Saudi Aramco Teams Up With HHI On Shipyard
Oil giant Saudi Aramco has signed an MOU with Hyundai Heavy Industries (HHI) for cooperation on industrial developments in Saudi Arabia. Senior officers of the two companies agreed to collaborate on a shipyard and maritime diesel engine facilities on Saudi soil, among other projects.
On October 29 a prior arrangement for a shipyard project with Singapore's Sembcorp Marine expired, and Saudi shipowning company Bahri issued a statement saying that this agreement lapsed “without any financial commitments . . . The parties intend to continue their discussion and sign a new MoU or extend the expired [Sembcorp] MoU.” The statement added that “Bahri will make an announcement . . . if any material development takes place.”
The new MOU with Hyundai comes in the wake of a significant contract between HHI and Bahri, the sole provider of tanker shipping to Saudi Aramco. In a deal announced in May and July, HHI will build ten new 300,000 dwt oil tankers for Bahri over several years. Analysts value the tankers at nearly $1 billion, and in October Bahri was said to be seeking a loan of over $700 million for their purchase.

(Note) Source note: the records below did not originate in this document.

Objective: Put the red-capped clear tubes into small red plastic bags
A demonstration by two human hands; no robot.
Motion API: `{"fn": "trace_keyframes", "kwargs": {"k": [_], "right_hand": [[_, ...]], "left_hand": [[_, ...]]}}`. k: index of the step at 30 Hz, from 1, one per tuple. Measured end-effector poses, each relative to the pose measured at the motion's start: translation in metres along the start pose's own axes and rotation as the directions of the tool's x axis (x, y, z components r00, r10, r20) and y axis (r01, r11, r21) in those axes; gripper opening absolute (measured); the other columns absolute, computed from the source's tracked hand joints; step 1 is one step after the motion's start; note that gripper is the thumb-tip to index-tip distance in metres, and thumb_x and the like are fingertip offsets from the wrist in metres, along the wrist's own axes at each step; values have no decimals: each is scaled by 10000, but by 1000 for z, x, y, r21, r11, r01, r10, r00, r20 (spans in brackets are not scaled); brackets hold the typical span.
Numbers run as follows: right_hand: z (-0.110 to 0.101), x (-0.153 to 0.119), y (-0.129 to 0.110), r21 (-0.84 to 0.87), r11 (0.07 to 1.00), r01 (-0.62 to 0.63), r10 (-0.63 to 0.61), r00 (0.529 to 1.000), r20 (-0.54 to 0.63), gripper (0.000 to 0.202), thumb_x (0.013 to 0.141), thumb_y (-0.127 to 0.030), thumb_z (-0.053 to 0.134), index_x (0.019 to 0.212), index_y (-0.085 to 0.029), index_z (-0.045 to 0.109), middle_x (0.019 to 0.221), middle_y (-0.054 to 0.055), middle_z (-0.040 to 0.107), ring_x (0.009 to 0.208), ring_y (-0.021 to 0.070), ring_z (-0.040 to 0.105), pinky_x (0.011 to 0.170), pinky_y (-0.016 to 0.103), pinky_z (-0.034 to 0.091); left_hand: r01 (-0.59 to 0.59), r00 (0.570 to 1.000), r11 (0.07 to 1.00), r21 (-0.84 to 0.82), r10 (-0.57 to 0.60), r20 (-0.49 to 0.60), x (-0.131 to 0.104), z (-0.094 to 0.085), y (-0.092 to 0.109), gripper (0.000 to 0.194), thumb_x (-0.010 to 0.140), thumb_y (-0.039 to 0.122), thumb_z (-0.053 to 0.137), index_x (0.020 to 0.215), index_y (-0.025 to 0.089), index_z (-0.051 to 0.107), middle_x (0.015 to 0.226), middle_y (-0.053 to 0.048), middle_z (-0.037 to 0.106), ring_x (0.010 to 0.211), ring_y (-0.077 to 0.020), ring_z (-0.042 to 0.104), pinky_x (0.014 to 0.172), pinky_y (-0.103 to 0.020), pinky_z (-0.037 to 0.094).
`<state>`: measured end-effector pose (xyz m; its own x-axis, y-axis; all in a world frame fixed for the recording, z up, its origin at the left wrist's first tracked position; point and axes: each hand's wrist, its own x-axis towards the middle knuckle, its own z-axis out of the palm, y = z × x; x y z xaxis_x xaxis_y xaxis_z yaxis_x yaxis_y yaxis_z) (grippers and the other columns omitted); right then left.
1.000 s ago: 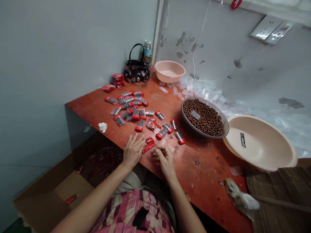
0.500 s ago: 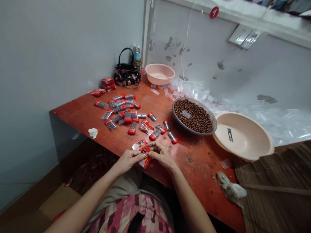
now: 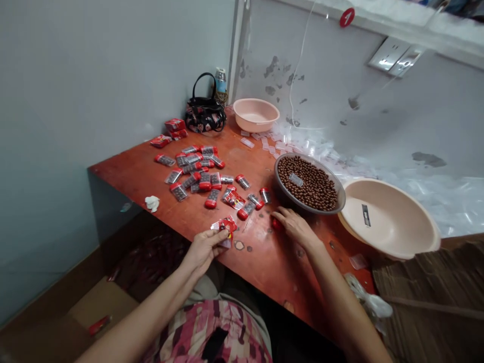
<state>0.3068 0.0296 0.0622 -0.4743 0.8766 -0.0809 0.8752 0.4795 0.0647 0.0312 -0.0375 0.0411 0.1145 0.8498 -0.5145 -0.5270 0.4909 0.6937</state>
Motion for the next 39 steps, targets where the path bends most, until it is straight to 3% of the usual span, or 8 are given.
{"fn": "trace_keyframes", "kwargs": {"k": [3, 6, 9, 12, 15, 27, 35, 39], "right_hand": [[3, -12, 0, 75, 988, -132, 138, 986, -92, 221, 791, -148, 438, 966, -190, 565, 1001, 101, 555, 899, 211, 499, 766, 304, 370], [4, -23, -27, 368, 896, -249, 328, 929, -170, 128, 776, -279, 502, 814, -178, 569, 860, 77, 581, 788, 209, 521, 636, 276, 391], [6, -33, -80, 806, 563, -183, 451, 885, -114, 168, 789, -342, 491, 807, -186, 551, 675, 4, 566, 589, 148, 508, 528, 235, 381], [10, -40, -133, 979, 172, -107, 418, 908, 25, 161, 765, -338, 530, 823, -190, 554, 567, -38, 526, 458, 110, 459, 431, 204, 346], [14, -39, -164, 995, 18, -103, 461, 884, 83, 145, 735, -327, 568, 769, -188, 552, 534, -49, 517, 429, 96, 432, 405, 193, 324], [16, -28, -178, 976, 190, -105, 525, 851, -10, 185, 752, -333, 545, 677, -184, 465, 538, -60, 450, 477, 93, 417, 455, 195, 327], [21, -27, -167, 962, 264, -75, 436, 899, -49, 147, 757, -323, 543, 755, -179, 517, 554, -53, 462, 494, 95, 416, 467, 196, 321], [21, -27, -165, 960, 270, -75, 497, 865, -72, 164, 754, -329, 544, 709, -177, 503, 545, -57, 440, 496, 90, 396, 469, 193, 316]], "left_hand": [[-4, 999, 966, -258, -7, -42, 3, 4, -1, 60, 639, 140, 665, 664, 110, 619, 593, -18, 632, 506, -86, 576, 519, -186, 494], [-21, 996, 913, -408, -18, -93, 6, 11, -3, 38, 685, 121, 621, 663, 126, 591, 597, -9, 633, 541, -100, 596, 609, -251, 526], [-35, 993, 872, -488, -27, -119, 6, 19, -5, 53, 695, 105, 610, 671, 139, 577, 627, -3, 638, 577, -103, 608, 674, -289, 525], [-48, 993, 849, -526, -17, -118, 7, 24, -6, 57, 706, 104, 598, 680, 146, 570, 660, -7, 643, 623, -115, 616, 701, -306, 517], [-57, 994, 850, -524, 2, -106, 6, 28, -7, 50, 711, 109, 593, 687, 144, 566, 659, -17, 641, 623, -123, 616, 646, -270, 517], [-122, 990, 885, -450, 74, -123, 2, 40, -17, 190, 579, 196, 716, 665, 126, 562, 562, 11, 606, 487, -94, 554, 502, -199, 445], [-192, 972, 956, -224, 216, 87, -4, 37, -8, 184, 633, 235, 676, 749, 110, 606, 632, -5, 624, 543, -99, 556, 567, -218, 431], [-166, 975, 978, -124, 182, 126, 0, 34, -11, 201, 592, 221, 703, 734, 103, 624, 645, -17, 629, 570, -110, 556, 571, -219, 420]]}}
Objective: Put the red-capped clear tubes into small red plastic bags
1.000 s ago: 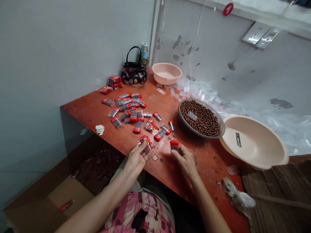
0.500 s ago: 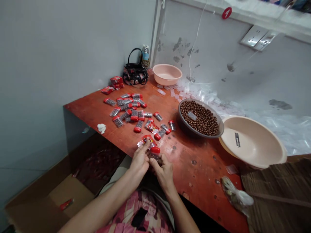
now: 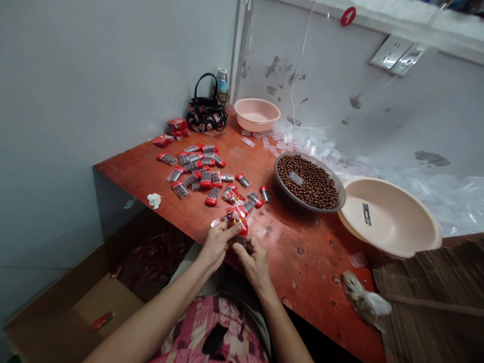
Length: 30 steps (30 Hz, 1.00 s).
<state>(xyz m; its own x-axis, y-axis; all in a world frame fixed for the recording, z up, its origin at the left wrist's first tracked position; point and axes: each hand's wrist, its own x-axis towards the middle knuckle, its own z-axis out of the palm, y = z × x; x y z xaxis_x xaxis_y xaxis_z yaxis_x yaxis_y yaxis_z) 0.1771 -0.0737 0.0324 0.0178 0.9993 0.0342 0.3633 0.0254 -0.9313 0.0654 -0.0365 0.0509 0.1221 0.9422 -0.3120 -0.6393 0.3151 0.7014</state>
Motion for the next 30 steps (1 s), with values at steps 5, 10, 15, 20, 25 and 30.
{"fn": "trace_keyframes", "kwargs": {"k": [5, 10, 15, 20, 25, 30], "right_hand": [[-2, 0, -1, 25, 1000, 11, -10, 1000, -23, 165, 732, -324, 569, 698, -172, 517, 557, -51, 451, 495, 83, 390, 465, 190, 315], [-3, 5, 2, 391, 891, -231, 132, 956, 262, 185, 770, -355, 508, 751, -172, 490, 554, -31, 547, 368, 61, 375, 357, 174, 277], [-4, 7, -2, 229, 970, -81, 72, 996, 51, 178, 715, -334, 588, 700, -164, 536, 563, -37, 512, 478, 79, 426, 449, 185, 343], [-3, 7, 0, 414, 885, -213, 152, 973, 176, 224, 734, -379, 553, 681, -170, 495, 512, -39, 523, 380, 59, 381, 356, 165, 280], [-1, 8, 2, 504, 821, -266, 184, 961, 207, 224, 721, -356, 584, 683, -152, 501, 507, -32, 545, 343, 41, 380, 327, 145, 266], [-1, 3, -3, 544, 818, -189, 141, 982, 130, 231, 747, -315, 567, 905, -150, 539, 610, -8, 599, 453, 82, 510, 451, 193, 419]], "left_hand": [[23, 997, 993, 112, -31, 77, 3, -7, -1, 143, 619, 225, 678, 660, 97, 630, 619, -25, 618, 547, -106, 542, 530, -213, 403], [44, 980, 969, 244, -89, 177, 6, -14, 3, 167, 659, 270, 634, 647, 104, 621, 526, -8, 573, 409, -101, 488, 413, -226, 357], [-31, 990, 974, 223, -1, 140, 7, -11, 3, 118, 643, 222, 655, 646, 109, 621, 577, 3, 584, 500, -89, 512, 489, -205, 383], [60, 970, 979, 197, -103, 218, -1, -5, 0, 186, 694, 286, 599, 615, 118, 602, 463, 0, 557, 403, -117, 503, 422, -236, 380], [106, 959, 969, 222, -159, 235, -5, -3, 1, 238, 696, 323, 588, 580, 115, 591, 426, -8, 541, 381, -140, 510, 409, -259, 394], [9, 999, 988, 152, -16, 43, -1, -8, 9, 167, 635, 264, 659, 659, 104, 618, 576, -20, 601, 480, -111, 529, 468, -225, 404]]}}
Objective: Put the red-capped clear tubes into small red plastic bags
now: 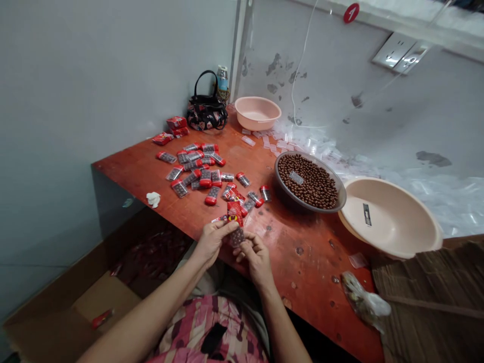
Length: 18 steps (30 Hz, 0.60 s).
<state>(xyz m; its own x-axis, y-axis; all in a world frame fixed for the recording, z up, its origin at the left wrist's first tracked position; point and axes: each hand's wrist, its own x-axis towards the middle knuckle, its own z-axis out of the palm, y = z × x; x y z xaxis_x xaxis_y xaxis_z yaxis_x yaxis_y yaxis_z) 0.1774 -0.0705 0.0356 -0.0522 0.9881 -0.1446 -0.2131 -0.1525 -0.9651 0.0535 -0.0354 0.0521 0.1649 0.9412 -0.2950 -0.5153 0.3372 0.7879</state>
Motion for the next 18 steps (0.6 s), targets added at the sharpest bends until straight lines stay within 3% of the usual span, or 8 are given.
{"fn": "trace_keyframes", "kwargs": {"k": [3, 8, 13, 18], "right_hand": [[1, -4, 2, 72, 997, 1, -1, 1000, -12, 221, 748, -302, 575, 904, -148, 540, 631, 6, 619, 491, 101, 552, 504, 221, 451], [4, -6, 7, 46, 999, 15, -8, 987, -161, 213, 705, -290, 625, 845, -143, 562, 665, 11, 623, 499, 101, 552, 488, 218, 457], [5, -7, 8, 85, 996, -35, 46, 991, -126, 187, 707, -278, 622, 821, -146, 555, 625, -5, 613, 434, 77, 514, 435, 195, 428], [8, -10, 10, -55, 997, 62, -72, 977, -199, 181, 710, -258, 622, 845, -147, 572, 662, -2, 609, 535, 99, 553, 505, 208, 459]], "left_hand": [[9, 1000, 1000, -16, -9, 13, 0, -2, 1, 177, 640, 270, 654, 674, 99, 624, 601, -31, 605, 510, -125, 540, 478, -234, 411], [7, 999, 998, -56, -10, -48, -4, 1, -6, 168, 623, 246, 674, 698, 103, 628, 632, -29, 615, 534, -115, 541, 523, -233, 426], [-7, 1000, 989, -151, 9, 8, -9, 3, -7, 182, 698, 290, 608, 674, 110, 596, 589, -9, 571, 503, -103, 512, 483, -227, 408], [-22, 1000, 990, -142, 20, -18, -8, 4, -9, 159, 660, 256, 647, 648, 111, 582, 587, 5, 563, 501, -88, 502, 498, -218, 410]]}}
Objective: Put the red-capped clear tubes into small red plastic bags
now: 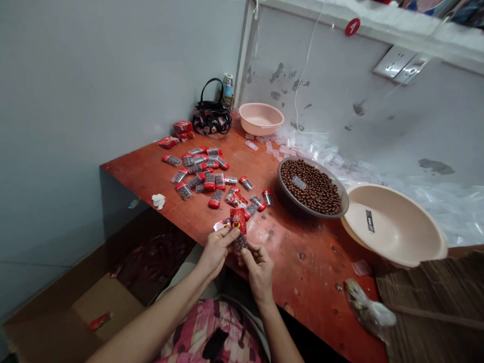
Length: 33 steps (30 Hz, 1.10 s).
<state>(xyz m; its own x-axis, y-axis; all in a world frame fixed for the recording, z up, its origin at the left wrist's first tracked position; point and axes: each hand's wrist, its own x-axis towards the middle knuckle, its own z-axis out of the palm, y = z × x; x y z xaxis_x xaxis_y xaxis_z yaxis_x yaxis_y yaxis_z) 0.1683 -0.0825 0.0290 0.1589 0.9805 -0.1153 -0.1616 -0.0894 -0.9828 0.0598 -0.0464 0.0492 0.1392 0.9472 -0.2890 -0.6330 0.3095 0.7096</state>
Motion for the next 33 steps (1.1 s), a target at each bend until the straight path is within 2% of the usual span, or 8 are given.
{"fn": "trace_keyframes", "kwargs": {"k": [6, 11, 13, 18, 22, 25, 28, 33], "right_hand": [[4, 3, 4, 186, 973, -136, 127, 990, 58, 172, 712, -268, 616, 804, -141, 546, 585, -11, 591, 407, 73, 492, 410, 188, 398], [3, -2, -2, -63, 998, 18, -19, 1000, -8, 170, 709, -273, 617, 815, -146, 577, 655, 8, 604, 514, 99, 530, 494, 215, 445], [4, -4, -2, -95, 995, 37, -40, 999, -34, 179, 706, -290, 616, 807, -146, 582, 656, 9, 603, 512, 102, 527, 488, 218, 448], [6, -1, 3, 70, 991, -110, 110, 994, 2, 206, 699, -301, 624, 813, -138, 571, 584, -9, 586, 439, 86, 510, 433, 196, 422], [3, 0, 7, 133, 976, -170, 165, 985, 52, 165, 706, -272, 616, 792, -145, 552, 544, -23, 577, 396, 68, 478, 415, 182, 396], [1, -5, 6, -42, 998, -46, 46, 999, -7, 157, 713, -276, 604, 800, -149, 572, 607, -3, 597, 470, 93, 516, 469, 210, 430], [2, -10, 4, -198, 975, 104, -116, 992, -50, 155, 710, -275, 607, 808, -155, 591, 724, 31, 625, 621, 133, 565, 594, 247, 465], [6, -5, 5, 65, 992, -110, 111, 994, -10, 178, 706, -293, 614, 794, -146, 565, 590, -12, 585, 417, 78, 496, 424, 198, 420]], "left_hand": [[-49, 995, 994, 99, 57, -77, -2, -2, -1, 181, 651, 288, 648, 660, 114, 600, 580, 9, 571, 480, -90, 490, 468, -213, 386], [6, 999, 1000, 7, -6, -37, -2, 0, 0, 192, 649, 298, 649, 655, 114, 595, 597, -3, 573, 515, -102, 507, 511, -227, 412], [5, 998, 1000, 20, -4, -59, -1, -1, -4, 197, 631, 293, 665, 668, 112, 598, 600, -6, 576, 515, -103, 508, 513, -228, 415], [-89, 978, 982, 169, 119, -174, -4, -7, -14, 216, 629, 307, 664, 702, 109, 616, 596, -1, 579, 523, -104, 509, 519, -221, 409], [-42, 993, 993, 112, 54, -109, -6, -5, -7, 224, 657, 333, 636, 678, 112, 606, 594, -5, 580, 490, -94, 492, 493, -223, 396], [36, 999, 999, 4, -36, -31, -5, -3, -2, 235, 668, 342, 625, 672, 108, 603, 580, -14, 580, 490, -99, 503, 509, -234, 406], [30, 999, 999, 41, -28, -41, -3, -6, -4, 218, 635, 312, 659, 692, 107, 615, 597, -20, 602, 511, -111, 525, 531, -241, 416], [-90, 975, 972, 219, 131, -181, -7, -12, -16, 209, 613, 310, 670, 695, 121, 632, 575, 4, 599, 505, -110, 522, 507, -222, 404]]}}
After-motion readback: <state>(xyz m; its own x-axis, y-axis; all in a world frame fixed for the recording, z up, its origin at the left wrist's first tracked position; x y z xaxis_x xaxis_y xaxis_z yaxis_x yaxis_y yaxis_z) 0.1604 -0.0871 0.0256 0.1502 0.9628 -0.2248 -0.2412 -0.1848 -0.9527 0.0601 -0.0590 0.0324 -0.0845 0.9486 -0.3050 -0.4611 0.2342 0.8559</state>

In April, Saudi Arabia's Oil Minister Ali al-Naimi, Saudi Aramco's chief Khalid Al-Falih and several other Aramco board members visited HHI's yard in Ulsan, near a refinery operated by Aramco-controlled firm S-Oil. Shortly before their visit, Bahri entered into a ten-year contract to carry crude to this refinery.
Bahri has been expanding quickly in recent years. On October 22, the tanker company purchased two existing 300,000 dwt VLCCs from Daewoo Shipbuilding and Marine. The DSM and HHI orders will increase Bahri's VLCC fleet by a third, bringing it to a total of 46 tankers.
Bahri nearly doubled its fleet in 2012 when it paid $1.3 billion to buy Vela, the shipping arm of Saudi Aramco.
The recent VLCC deal and MOU agreement will come as welcome news for HHI. In October the company announced a loss of nearly $400 million in the third quarter, over seven times the amount predicted by analysts.
The South Korean shipbuilding sector is in a state of financial crisis, and sources indicate that as many as 10,000 people could be laid off over the course of the next several years.
Cumulatively, the sector owes approximately $44 billion, and the South Korean Financial Supervisory Service has recently indicated that the yards could pose a systemic risk to the economy if not successfully restructured.